For years, huge companies like Sony, Disney, and Comcast have been abusing a law called the DMCA to take down enormous swaths of online content, using automated software that ignores fair use rights and frequently misidentifies music and videos as copyrighted.
Now these companies are launching a huge lobbying effort to make the DMCA even worse by forcing websites to play copyright cop and systematically take down user-uploaded content.
Tell the U.S. Copyright Office: the DMCA is already bad enough without turning it into SOPA! Stop takedown abuse and protect free speech on the Internet!
The Internet flourishes because of all of the stuff people make and share. But, there's a force that has kept works off the Internet entirely,
making it so that there's a whole host of content that most us never get to see or hear. The current notice and takedown system for copyright
unnecessarily
allows for abuse. With the current DMCA rules, copyright holders can censor and takedown practically any online content,
just by saying that it infringes their copyright—no court order or oversight required. It's time to bring fair use back to the Internet.
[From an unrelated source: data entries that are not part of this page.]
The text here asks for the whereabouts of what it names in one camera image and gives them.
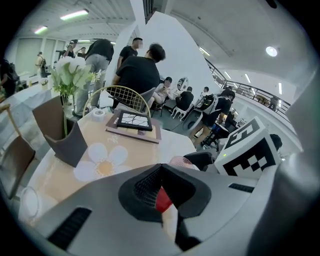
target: light wood table
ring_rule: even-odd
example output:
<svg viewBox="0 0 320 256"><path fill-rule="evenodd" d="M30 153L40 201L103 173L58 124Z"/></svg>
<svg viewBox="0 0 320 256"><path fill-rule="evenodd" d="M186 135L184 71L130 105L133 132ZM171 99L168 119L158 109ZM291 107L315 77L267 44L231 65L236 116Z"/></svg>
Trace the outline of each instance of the light wood table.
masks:
<svg viewBox="0 0 320 256"><path fill-rule="evenodd" d="M103 122L96 122L89 113L78 121L88 148L76 168L56 158L52 149L47 152L28 183L42 203L36 215L29 217L25 206L35 202L21 200L21 221L33 226L46 211L89 182L138 167L168 163L174 156L196 151L188 137L163 129L159 144L107 132L106 123L112 115L107 113ZM173 209L165 216L172 222L177 212Z"/></svg>

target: white flower
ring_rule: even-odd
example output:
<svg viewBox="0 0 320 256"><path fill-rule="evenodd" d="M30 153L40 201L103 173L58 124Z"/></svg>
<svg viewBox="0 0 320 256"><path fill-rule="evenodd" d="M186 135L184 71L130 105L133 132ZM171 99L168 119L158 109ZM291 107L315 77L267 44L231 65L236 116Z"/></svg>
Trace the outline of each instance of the white flower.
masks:
<svg viewBox="0 0 320 256"><path fill-rule="evenodd" d="M129 166L121 165L128 158L128 151L123 146L116 146L110 154L102 143L94 143L88 148L91 161L80 161L73 173L76 179L90 182L103 177L131 170Z"/></svg>

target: framed drawing
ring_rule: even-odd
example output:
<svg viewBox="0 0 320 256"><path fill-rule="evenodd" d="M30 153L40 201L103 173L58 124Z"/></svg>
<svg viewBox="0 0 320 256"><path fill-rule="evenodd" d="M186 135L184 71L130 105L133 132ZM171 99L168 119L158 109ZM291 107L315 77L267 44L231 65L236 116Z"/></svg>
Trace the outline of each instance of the framed drawing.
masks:
<svg viewBox="0 0 320 256"><path fill-rule="evenodd" d="M152 124L149 116L125 110L121 111L116 126L137 129L140 131L152 131Z"/></svg>

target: black and white pattern
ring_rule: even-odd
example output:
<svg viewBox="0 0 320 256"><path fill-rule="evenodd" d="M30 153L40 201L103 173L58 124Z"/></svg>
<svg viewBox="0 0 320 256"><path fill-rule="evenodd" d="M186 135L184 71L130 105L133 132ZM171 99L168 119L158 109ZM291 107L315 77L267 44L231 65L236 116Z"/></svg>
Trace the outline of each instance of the black and white pattern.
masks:
<svg viewBox="0 0 320 256"><path fill-rule="evenodd" d="M256 119L252 119L250 122L246 123L244 126L236 130L236 132L229 137L229 140L227 141L224 149L230 148L235 144L243 141L245 138L258 131L259 128L260 127Z"/></svg>
<svg viewBox="0 0 320 256"><path fill-rule="evenodd" d="M262 171L275 165L275 159L265 138L242 155L223 165L230 176L260 177Z"/></svg>

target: brown chair
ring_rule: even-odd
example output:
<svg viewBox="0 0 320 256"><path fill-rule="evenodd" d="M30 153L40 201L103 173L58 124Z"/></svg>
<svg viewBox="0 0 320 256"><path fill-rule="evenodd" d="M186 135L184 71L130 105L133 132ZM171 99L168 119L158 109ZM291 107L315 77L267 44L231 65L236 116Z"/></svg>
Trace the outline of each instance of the brown chair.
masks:
<svg viewBox="0 0 320 256"><path fill-rule="evenodd" d="M36 151L21 136L16 137L4 152L0 166L0 183L7 199L11 200L16 195L35 154Z"/></svg>

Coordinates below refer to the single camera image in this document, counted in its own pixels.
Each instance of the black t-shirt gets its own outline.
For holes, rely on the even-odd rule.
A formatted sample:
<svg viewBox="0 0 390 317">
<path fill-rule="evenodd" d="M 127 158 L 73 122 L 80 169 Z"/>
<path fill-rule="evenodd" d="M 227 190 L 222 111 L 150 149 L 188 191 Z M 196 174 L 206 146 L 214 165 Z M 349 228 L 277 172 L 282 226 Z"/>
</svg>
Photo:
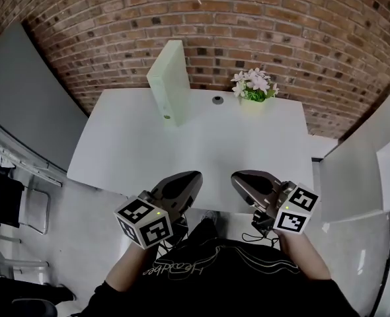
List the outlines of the black t-shirt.
<svg viewBox="0 0 390 317">
<path fill-rule="evenodd" d="M 334 281 L 312 281 L 281 251 L 214 238 L 179 244 L 119 293 L 105 282 L 82 316 L 230 312 L 264 316 L 358 316 Z"/>
</svg>

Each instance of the floor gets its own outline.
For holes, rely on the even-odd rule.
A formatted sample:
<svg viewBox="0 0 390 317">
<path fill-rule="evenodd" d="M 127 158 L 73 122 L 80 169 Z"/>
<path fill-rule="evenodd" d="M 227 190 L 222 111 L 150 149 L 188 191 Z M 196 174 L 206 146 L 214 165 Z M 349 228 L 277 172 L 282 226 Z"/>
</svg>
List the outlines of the floor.
<svg viewBox="0 0 390 317">
<path fill-rule="evenodd" d="M 317 167 L 314 164 L 315 188 L 319 191 Z M 58 309 L 59 316 L 69 316 L 87 305 L 95 287 L 103 282 L 129 244 L 112 214 L 125 197 L 70 180 L 63 188 L 45 181 L 35 184 L 52 198 L 49 231 L 42 236 L 28 227 L 13 229 L 10 233 L 24 241 L 22 247 L 13 249 L 13 254 L 18 258 L 46 260 L 50 270 L 42 275 L 27 271 L 16 278 L 68 286 L 78 300 L 61 303 Z M 41 203 L 27 198 L 23 207 L 23 219 L 42 224 Z M 366 316 L 377 296 L 389 250 L 388 216 L 328 224 L 321 222 L 320 209 L 314 212 L 306 233 L 351 305 L 361 316 Z M 192 230 L 202 211 L 190 209 L 186 216 Z M 243 232 L 258 236 L 251 226 L 250 215 L 223 214 L 223 217 L 227 222 L 222 231 L 224 236 L 234 240 L 242 240 Z"/>
</svg>

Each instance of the brick wall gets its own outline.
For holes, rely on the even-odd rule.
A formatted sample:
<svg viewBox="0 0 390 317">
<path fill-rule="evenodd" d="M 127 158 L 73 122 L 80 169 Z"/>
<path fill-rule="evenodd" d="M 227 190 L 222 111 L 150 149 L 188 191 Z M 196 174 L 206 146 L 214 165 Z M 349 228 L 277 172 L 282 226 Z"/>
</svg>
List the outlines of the brick wall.
<svg viewBox="0 0 390 317">
<path fill-rule="evenodd" d="M 171 38 L 194 88 L 262 67 L 312 134 L 340 138 L 390 93 L 390 0 L 0 0 L 0 33 L 15 19 L 88 112 L 104 88 L 147 87 Z"/>
</svg>

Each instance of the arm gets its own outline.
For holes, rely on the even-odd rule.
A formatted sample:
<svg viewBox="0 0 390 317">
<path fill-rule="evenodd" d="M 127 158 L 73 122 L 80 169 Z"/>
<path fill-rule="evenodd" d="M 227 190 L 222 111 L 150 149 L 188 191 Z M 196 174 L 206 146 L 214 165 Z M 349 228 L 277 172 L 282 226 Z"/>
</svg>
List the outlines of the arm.
<svg viewBox="0 0 390 317">
<path fill-rule="evenodd" d="M 110 270 L 106 283 L 117 291 L 127 291 L 135 283 L 145 265 L 155 259 L 158 246 L 142 249 L 134 243 L 123 254 L 122 258 Z"/>
<path fill-rule="evenodd" d="M 290 257 L 309 279 L 331 279 L 330 271 L 305 234 L 274 231 L 281 250 Z"/>
</svg>

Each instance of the white cube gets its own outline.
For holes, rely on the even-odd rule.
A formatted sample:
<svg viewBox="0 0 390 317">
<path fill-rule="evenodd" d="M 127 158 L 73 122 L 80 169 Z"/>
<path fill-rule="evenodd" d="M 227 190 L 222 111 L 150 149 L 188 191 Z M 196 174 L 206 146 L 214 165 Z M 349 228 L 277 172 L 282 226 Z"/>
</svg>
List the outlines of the white cube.
<svg viewBox="0 0 390 317">
<path fill-rule="evenodd" d="M 173 235 L 169 214 L 136 196 L 129 197 L 114 214 L 124 234 L 143 249 Z"/>
<path fill-rule="evenodd" d="M 298 184 L 279 208 L 273 229 L 302 234 L 318 201 L 311 189 Z"/>
</svg>

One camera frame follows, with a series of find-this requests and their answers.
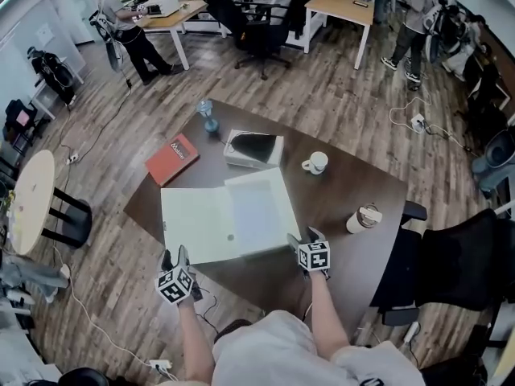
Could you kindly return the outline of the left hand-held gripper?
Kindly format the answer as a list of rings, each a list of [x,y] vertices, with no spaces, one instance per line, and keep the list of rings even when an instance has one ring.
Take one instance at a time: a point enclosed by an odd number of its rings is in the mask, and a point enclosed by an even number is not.
[[[165,249],[161,260],[161,273],[155,278],[154,286],[158,294],[168,303],[178,305],[191,297],[193,302],[203,299],[196,275],[188,271],[190,261],[183,245],[179,246],[177,266],[171,261],[171,253]]]

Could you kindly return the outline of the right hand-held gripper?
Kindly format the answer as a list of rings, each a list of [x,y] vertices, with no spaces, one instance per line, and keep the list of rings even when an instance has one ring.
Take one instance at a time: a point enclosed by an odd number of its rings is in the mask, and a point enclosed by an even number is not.
[[[329,278],[331,255],[330,245],[325,235],[313,227],[307,227],[307,235],[310,243],[300,244],[292,234],[287,234],[286,239],[294,253],[298,253],[298,264],[306,272],[321,272],[326,279]]]

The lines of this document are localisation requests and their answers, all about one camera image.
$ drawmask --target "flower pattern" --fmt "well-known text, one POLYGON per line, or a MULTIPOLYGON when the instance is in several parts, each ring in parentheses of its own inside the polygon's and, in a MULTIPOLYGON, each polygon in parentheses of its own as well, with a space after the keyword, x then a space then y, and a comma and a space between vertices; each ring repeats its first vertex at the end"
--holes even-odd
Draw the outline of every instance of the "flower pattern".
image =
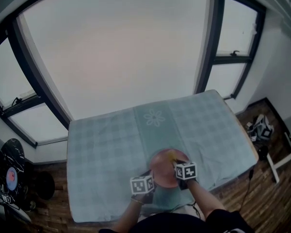
POLYGON ((165 121, 165 118, 162 117, 162 112, 161 111, 154 112, 153 109, 150 109, 149 114, 145 114, 144 118, 147 119, 146 121, 147 125, 154 124, 156 127, 159 127, 161 122, 165 121))

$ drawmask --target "window frame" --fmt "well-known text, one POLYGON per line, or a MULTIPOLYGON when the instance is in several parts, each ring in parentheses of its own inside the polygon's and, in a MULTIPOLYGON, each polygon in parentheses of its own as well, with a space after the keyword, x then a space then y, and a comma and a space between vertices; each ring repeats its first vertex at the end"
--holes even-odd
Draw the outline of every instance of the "window frame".
POLYGON ((32 86, 36 94, 24 98, 22 101, 15 103, 6 109, 0 104, 0 118, 6 123, 21 139, 27 142, 33 148, 39 145, 49 144, 53 142, 65 141, 67 137, 54 139, 43 143, 38 143, 19 128, 9 117, 45 103, 46 106, 52 111, 62 125, 68 130, 71 119, 63 110, 61 105, 56 100, 51 89, 43 79, 39 69, 31 55, 30 50, 26 44, 26 40, 21 34, 21 30, 17 23, 17 17, 31 5, 40 0, 28 0, 19 6, 15 11, 9 14, 0 23, 0 45, 4 40, 8 39, 14 56, 20 66, 21 71, 24 73, 29 84, 32 86))
POLYGON ((208 44, 206 48, 206 54, 203 57, 203 62, 201 65, 201 71, 199 78, 197 79, 195 93, 204 92, 208 83, 208 79, 211 73, 211 69, 213 65, 222 65, 222 64, 236 64, 236 63, 245 63, 244 70, 242 72, 241 77, 233 91, 229 97, 224 98, 227 99, 235 99, 239 94, 243 83, 246 80, 246 77, 249 73, 253 60, 256 56, 259 42, 261 39, 264 21, 265 21, 265 14, 266 8, 261 5, 256 0, 234 0, 239 2, 257 12, 256 17, 256 34, 252 40, 251 48, 249 51, 248 56, 236 55, 236 56, 228 56, 228 55, 218 55, 217 56, 217 49, 220 40, 221 28, 223 23, 223 14, 224 14, 224 5, 225 0, 212 0, 213 4, 213 11, 211 20, 211 27, 206 33, 209 35, 208 44))

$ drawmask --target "white stand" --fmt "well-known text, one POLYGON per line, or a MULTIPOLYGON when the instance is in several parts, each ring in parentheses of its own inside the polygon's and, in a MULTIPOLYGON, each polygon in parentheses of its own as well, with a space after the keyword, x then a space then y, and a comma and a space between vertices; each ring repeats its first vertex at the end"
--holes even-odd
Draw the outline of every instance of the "white stand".
MULTIPOLYGON (((291 141, 289 140, 289 137, 288 137, 286 132, 285 132, 285 136, 286 136, 286 138, 287 138, 287 140, 289 142, 289 145, 291 147, 291 141)), ((275 177, 276 183, 279 183, 279 176, 277 174, 277 169, 291 160, 291 154, 289 154, 288 156, 283 158, 281 161, 277 162, 275 165, 273 164, 273 161, 272 161, 272 159, 271 159, 269 154, 267 154, 267 160, 268 160, 268 163, 271 166, 271 169, 272 169, 273 175, 275 177)))

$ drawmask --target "blue checkered sheet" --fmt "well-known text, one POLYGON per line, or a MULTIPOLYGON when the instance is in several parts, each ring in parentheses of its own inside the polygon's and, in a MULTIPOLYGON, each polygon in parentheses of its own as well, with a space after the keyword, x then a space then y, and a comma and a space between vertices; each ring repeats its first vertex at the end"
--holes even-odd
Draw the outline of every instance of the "blue checkered sheet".
MULTIPOLYGON (((197 179, 208 190, 257 162, 239 122, 214 90, 76 120, 69 126, 67 150, 73 219, 118 219, 130 201, 129 179, 169 148, 197 163, 197 179)), ((168 211, 192 201, 188 190, 157 187, 144 210, 168 211)))

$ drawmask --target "wooden floor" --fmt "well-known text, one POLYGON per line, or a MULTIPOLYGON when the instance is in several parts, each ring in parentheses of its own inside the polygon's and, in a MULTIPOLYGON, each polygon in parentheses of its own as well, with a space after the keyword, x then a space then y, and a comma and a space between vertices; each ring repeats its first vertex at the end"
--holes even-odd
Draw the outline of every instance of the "wooden floor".
MULTIPOLYGON (((268 147, 270 155, 276 163, 291 150, 284 139, 283 129, 267 104, 261 102, 248 108, 244 113, 238 115, 238 119, 242 125, 245 125, 258 114, 265 114, 275 127, 275 133, 268 147)), ((53 198, 48 201, 31 194, 37 201, 37 207, 35 211, 29 213, 33 224, 25 226, 26 229, 31 232, 36 232, 39 227, 43 227, 43 232, 97 232, 101 228, 111 226, 111 223, 80 224, 73 221, 69 208, 65 163, 35 166, 32 180, 41 171, 47 171, 53 176, 56 191, 53 198)), ((229 211, 239 210, 248 188, 248 174, 249 171, 212 191, 229 211)), ((291 161, 282 166, 278 170, 278 174, 280 183, 275 184, 267 162, 259 161, 254 168, 250 192, 241 215, 257 233, 291 233, 291 161)))
The DMCA was created to help curb
piracy, but all too often it is abused to censor content with valid free speech or fair use rights. Video and music creators are having their
work taken down and their income stolen by big corporations who bet that nobody has the legal resources to challenge them. And even when people
successfully challenge a takedown and get their work restored, oftentimes there is lasting harm done to their reputation or income.
It's time to take a hard look
at the DMCA. A clear fix to the current system is to impose penalties on corporations who abuse the DMCA by issuing false takedowns.